There’s no age restriction posted that I could see, but given that it’s 2-1/2 hours long, I’m thinking 7+ but of course, you know your child best. In summary, I agree completely with TOY Executive Director Tracy Snyder who says: “This season is our 50th anniversary and this musical is for audiences of all ages! Whether you are familiar with Disney’s adaptations or not, it is an exceptional experience to see live on stage, which is not to be missed.”
*HERD OF BUFFALO (Notes on the Rating System)

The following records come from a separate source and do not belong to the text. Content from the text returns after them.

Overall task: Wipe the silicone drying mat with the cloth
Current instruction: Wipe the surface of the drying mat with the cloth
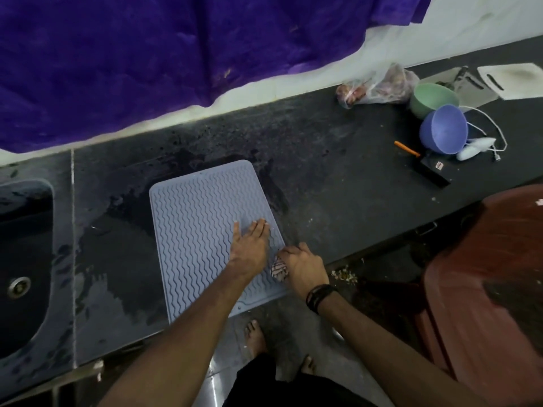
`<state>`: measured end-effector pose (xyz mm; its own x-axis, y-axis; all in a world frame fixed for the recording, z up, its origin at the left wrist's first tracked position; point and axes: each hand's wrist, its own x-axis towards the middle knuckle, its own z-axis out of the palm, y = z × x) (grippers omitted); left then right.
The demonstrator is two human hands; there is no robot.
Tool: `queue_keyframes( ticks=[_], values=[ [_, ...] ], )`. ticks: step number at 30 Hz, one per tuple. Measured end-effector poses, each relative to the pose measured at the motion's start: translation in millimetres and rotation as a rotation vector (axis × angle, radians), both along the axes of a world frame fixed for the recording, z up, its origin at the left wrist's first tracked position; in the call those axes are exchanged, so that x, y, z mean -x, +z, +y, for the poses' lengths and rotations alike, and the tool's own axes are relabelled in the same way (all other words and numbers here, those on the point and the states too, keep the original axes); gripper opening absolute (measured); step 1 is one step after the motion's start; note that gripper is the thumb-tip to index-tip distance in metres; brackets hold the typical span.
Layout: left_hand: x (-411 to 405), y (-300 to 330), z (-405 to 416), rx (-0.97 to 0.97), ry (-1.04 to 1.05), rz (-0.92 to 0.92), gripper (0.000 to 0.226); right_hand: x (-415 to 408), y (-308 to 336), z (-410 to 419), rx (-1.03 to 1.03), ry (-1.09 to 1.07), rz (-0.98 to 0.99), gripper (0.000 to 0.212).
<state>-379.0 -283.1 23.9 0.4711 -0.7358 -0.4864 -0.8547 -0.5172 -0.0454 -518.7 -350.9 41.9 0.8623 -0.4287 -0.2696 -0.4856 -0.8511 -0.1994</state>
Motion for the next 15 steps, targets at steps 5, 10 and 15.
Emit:
queue_keyframes(
  ticks=[5,10,15],
  values=[
    [5,2,-9,-0.037,0.055,-0.004,0.067,49,-8,13,-0.045,0.074,-0.01,0.034],
    [13,1,-2,0.143,0.131,0.012,0.062,74,-5,13,-0.121,0.072,0.013,0.035],
    [46,-15,51,0.357,0.279,0.015,0.063,59,3,5,-0.093,0.024,-0.219,0.042]
  ],
)
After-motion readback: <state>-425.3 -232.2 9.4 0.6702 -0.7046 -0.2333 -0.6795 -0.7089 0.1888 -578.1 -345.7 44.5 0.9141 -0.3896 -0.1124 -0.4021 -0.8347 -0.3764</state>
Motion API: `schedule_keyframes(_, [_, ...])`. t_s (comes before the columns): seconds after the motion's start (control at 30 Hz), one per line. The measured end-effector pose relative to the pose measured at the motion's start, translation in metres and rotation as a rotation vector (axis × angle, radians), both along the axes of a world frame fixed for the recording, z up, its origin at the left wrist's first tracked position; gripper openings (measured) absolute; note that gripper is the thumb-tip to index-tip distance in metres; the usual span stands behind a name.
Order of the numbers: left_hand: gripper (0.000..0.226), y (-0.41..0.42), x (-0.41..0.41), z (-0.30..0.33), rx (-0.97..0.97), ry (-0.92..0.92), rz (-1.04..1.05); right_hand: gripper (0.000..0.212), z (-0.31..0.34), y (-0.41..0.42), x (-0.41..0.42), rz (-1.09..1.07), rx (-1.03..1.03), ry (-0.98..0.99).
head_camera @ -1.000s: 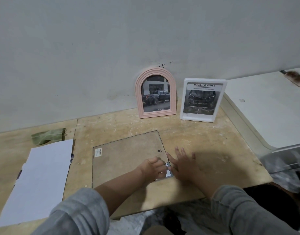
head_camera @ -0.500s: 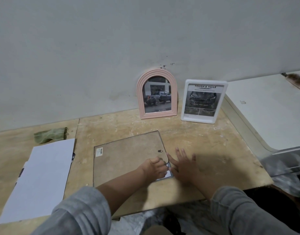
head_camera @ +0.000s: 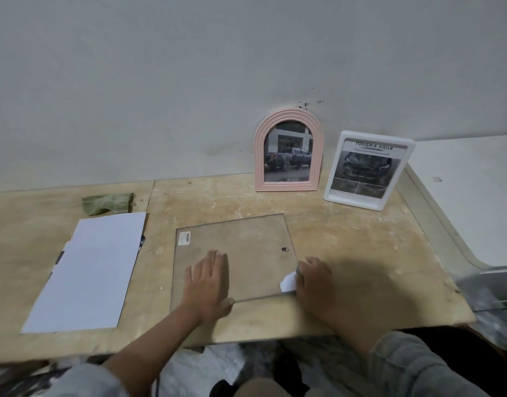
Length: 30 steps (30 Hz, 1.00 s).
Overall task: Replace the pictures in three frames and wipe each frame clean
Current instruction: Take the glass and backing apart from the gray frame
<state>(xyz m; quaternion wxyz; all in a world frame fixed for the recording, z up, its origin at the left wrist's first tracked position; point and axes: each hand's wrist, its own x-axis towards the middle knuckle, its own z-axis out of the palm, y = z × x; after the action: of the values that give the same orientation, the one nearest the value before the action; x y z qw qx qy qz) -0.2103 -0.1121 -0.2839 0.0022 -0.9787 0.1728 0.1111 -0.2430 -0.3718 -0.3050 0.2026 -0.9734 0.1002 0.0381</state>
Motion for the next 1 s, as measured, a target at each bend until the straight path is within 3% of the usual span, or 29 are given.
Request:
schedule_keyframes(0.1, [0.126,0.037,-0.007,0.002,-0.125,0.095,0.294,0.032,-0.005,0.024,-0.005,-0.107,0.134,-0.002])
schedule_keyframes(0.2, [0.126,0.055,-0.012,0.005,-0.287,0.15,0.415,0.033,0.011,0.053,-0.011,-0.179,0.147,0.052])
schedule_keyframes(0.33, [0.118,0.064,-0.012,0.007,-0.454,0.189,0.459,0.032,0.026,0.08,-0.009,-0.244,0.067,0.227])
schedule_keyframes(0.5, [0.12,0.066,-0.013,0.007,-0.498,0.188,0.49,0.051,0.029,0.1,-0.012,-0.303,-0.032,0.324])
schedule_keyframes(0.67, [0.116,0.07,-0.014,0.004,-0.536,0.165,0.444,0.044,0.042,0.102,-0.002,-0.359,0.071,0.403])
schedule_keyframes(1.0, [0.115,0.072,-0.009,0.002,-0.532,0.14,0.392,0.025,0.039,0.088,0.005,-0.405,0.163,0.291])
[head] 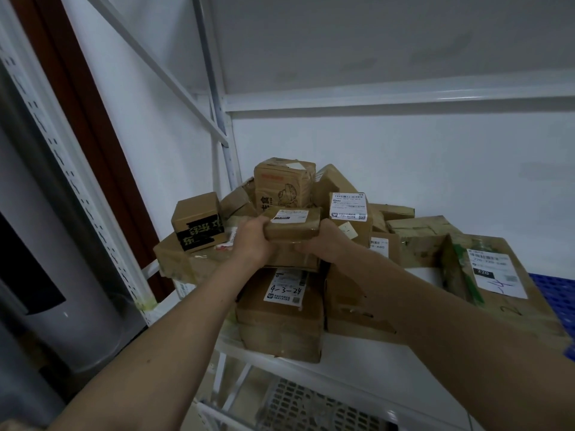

ONE BUFFALO: This means trouble. A dreadful play, a highly flawed production, or both. Unless there is some really compelling reason for you to attend (i.e. you are the parent of someone who is in it), give this show a wide berth.
TWO BUFFALOS: Passable, but no great shakes. Either the production is pretty far off base, or the play itself is problematic. Unless you are the sort of person who’s happy just going to the theater, you might look around for something else.
THREE BUFFALOS: I still have my issues, but this is a pretty darn good night at the theater. If you don’t go in with huge expectations, you will probably be pleased.
FOUR BUFFALOS: Both the production and the play are of high caliber. If the genre/content are up your alley, I would make a real effort to attend.
FIVE BUFFALOS: Truly superb–a rare rating. Comedies that leave you weak with laughter, dramas that really touch the heart. Provided that this is the kind of show you like, you’d be a fool to miss it!